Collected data
+ + + +
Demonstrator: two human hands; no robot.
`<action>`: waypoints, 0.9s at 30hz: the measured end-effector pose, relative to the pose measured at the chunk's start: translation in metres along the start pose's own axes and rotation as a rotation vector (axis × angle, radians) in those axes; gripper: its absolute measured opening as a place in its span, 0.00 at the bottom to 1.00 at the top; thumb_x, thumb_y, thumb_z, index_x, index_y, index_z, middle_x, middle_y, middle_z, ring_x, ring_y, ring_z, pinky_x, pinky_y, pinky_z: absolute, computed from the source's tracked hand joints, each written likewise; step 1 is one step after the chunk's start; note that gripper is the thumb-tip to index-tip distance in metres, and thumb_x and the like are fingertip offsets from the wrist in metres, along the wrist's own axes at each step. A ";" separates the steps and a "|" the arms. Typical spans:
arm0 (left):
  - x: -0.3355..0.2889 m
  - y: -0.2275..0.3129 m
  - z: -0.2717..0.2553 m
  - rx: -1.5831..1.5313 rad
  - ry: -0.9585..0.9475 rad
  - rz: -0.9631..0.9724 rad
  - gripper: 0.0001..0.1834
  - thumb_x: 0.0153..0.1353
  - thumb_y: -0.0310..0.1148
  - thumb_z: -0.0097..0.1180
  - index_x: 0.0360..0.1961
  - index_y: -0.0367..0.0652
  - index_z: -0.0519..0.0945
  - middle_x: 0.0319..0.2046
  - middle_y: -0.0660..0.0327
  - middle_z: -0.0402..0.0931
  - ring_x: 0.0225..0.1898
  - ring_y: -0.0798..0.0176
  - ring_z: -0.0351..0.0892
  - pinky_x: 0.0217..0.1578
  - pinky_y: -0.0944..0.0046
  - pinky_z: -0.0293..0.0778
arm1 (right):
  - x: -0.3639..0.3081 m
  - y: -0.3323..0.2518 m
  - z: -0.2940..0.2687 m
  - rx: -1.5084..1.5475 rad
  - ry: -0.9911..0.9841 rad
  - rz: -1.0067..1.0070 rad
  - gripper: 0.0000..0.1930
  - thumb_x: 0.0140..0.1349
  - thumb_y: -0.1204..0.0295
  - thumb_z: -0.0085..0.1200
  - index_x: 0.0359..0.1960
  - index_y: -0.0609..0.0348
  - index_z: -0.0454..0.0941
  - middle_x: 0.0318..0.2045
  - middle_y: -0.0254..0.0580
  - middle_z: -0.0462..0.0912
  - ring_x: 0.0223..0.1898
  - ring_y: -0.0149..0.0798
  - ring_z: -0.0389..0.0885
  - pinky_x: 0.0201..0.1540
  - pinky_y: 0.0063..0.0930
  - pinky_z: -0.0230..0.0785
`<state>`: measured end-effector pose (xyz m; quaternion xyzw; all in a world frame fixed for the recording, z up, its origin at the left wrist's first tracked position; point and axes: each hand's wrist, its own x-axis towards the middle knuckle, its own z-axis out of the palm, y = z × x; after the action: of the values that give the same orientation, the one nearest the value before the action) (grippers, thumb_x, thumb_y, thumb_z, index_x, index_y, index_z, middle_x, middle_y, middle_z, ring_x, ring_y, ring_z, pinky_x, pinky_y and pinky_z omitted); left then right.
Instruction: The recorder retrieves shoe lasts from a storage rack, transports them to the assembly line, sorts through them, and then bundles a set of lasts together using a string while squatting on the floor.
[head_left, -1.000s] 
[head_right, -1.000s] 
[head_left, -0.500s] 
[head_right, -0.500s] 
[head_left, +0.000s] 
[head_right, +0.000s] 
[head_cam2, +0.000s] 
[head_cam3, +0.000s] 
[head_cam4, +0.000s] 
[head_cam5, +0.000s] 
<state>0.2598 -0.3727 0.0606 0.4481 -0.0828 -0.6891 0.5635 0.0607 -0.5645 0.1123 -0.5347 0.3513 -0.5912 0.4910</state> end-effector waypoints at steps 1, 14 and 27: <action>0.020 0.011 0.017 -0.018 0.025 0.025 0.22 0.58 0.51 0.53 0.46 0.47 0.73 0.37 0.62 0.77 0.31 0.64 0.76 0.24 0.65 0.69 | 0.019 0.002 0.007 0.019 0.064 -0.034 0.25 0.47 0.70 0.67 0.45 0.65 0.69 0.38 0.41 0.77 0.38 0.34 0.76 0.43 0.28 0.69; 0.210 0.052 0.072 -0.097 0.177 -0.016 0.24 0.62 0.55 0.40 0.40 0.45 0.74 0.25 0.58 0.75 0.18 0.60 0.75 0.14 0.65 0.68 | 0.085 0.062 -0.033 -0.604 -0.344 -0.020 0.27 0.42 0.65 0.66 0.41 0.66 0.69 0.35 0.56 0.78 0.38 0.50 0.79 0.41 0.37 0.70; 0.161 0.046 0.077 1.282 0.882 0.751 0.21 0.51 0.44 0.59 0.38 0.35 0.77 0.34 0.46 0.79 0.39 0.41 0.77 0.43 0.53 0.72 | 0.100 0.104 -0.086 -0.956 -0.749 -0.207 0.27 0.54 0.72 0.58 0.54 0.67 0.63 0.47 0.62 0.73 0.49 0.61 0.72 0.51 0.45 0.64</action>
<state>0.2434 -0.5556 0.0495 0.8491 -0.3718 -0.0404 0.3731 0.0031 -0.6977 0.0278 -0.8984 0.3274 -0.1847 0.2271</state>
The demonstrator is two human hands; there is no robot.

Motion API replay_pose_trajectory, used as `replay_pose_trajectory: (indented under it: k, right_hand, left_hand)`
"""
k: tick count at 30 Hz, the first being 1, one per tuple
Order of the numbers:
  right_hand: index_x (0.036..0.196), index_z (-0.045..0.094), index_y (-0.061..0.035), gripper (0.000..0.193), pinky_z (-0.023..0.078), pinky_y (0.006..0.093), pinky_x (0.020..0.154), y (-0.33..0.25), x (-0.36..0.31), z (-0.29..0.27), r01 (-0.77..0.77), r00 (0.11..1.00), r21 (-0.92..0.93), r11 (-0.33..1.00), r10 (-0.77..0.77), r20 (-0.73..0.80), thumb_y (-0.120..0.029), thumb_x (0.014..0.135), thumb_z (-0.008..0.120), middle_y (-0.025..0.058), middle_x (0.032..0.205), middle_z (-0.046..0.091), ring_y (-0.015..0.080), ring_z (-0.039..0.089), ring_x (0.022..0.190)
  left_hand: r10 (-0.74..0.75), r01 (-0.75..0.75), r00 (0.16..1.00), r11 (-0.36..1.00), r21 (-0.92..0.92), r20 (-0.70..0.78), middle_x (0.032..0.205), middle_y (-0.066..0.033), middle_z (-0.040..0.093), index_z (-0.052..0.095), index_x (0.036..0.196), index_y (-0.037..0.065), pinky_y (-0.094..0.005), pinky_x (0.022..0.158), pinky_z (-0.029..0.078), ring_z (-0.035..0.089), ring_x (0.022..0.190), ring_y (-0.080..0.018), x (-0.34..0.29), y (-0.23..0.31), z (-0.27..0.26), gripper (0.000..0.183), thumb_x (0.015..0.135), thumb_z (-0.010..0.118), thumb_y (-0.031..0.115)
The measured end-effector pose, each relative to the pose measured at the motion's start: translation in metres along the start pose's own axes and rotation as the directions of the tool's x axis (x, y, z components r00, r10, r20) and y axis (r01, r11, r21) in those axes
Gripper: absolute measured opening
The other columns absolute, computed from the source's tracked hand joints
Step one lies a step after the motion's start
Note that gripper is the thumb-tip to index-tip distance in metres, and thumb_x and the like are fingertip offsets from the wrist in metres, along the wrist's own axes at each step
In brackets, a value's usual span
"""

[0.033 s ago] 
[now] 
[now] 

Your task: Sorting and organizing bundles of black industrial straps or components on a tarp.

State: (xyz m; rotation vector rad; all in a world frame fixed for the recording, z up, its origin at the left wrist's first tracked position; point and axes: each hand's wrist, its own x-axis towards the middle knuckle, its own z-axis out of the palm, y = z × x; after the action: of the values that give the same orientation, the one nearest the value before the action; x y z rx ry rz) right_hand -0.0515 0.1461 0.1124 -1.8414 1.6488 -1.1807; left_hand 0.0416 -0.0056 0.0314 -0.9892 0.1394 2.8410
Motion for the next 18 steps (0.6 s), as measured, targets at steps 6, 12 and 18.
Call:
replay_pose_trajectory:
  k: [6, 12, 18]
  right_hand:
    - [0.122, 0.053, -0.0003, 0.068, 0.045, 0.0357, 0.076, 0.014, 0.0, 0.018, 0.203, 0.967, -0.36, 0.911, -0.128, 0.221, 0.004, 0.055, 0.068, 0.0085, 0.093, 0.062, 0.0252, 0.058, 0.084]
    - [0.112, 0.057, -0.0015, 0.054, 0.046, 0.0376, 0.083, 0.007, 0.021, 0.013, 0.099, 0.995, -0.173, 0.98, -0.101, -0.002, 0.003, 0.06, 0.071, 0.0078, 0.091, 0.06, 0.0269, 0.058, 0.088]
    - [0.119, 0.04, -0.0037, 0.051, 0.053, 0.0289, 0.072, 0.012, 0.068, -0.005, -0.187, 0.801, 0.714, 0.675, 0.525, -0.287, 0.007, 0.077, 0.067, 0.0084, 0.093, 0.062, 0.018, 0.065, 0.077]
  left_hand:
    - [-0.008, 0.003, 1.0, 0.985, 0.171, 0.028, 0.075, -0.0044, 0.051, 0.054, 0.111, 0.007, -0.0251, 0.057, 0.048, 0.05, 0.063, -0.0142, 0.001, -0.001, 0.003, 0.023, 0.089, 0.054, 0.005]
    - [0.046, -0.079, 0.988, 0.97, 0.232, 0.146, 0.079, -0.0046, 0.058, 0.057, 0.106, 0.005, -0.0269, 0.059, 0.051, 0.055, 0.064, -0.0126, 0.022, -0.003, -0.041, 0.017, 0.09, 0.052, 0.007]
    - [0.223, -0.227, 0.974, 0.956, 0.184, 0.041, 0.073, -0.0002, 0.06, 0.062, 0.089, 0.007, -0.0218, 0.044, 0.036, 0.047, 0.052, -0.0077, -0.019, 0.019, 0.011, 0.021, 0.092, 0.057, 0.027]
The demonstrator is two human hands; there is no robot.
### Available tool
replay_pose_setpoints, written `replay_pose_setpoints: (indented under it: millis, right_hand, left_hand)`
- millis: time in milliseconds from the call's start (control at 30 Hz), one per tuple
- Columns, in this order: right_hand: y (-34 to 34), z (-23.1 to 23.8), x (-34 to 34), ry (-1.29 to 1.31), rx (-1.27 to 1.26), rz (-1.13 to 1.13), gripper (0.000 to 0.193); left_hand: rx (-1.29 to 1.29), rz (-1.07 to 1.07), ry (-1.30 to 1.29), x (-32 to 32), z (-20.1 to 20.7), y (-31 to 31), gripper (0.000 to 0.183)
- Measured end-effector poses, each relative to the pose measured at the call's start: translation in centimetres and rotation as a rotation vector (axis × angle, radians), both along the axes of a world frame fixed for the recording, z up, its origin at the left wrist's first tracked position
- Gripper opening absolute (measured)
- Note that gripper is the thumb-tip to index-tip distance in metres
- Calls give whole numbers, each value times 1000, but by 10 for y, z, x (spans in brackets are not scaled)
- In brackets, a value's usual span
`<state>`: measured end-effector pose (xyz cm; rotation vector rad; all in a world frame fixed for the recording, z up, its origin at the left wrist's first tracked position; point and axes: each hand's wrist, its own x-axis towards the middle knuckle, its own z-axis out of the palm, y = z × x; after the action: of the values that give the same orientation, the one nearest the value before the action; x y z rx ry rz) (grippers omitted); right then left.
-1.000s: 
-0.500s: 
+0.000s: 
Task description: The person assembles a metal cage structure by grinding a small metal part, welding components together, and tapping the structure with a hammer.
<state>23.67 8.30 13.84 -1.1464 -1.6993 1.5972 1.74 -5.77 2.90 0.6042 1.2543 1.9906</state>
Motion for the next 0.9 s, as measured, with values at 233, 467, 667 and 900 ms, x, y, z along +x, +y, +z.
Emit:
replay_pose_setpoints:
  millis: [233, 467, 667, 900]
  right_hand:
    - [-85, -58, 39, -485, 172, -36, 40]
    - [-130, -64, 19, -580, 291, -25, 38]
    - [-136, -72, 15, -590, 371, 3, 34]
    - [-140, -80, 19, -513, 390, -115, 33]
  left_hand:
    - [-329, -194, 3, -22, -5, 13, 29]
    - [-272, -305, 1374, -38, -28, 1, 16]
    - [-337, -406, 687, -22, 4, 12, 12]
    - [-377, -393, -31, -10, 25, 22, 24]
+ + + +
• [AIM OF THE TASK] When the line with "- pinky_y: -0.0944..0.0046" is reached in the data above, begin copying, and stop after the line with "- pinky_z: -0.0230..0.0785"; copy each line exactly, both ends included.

• [FINISHED TASK]
  - pinky_y: -0.0944..0.0046
  - pinky_z: -0.0293..0.0778
arm1 (right):
  - x: -0.3639..0.3081 m
  - y: -0.3323..0.2518 m
  - z: -0.2940..0.2687 m
  - rx: -1.5084..1.5475 rad
  - ry: -0.9911..0.9841 rad
  - rz: -1.0067..1.0070 rad
  - gripper: 0.0000..0.1930
  - thumb_x: 0.0140..0.1349
  - thumb_y: -0.1204..0.0295
  - thumb_z: -0.0085..0.1200
  - index_x: 0.0359..0.1960
  - index_y: -0.0609..0.0348
  - index_z: -0.0454..0.0941
  - middle_x: 0.0318..0.2045
  - middle_y: -0.0254..0.0580
  - middle_z: -0.0462..0.0912
  - ring_x: 0.0223..0.1898
  - ring_y: -0.0149..0.0798
  - ring_z: -0.0389..0.0885
  - pinky_x: 0.0201..0.1540
  - pinky_y: 0.0063..0.0930
  - pinky_z: -0.0230..0.0785

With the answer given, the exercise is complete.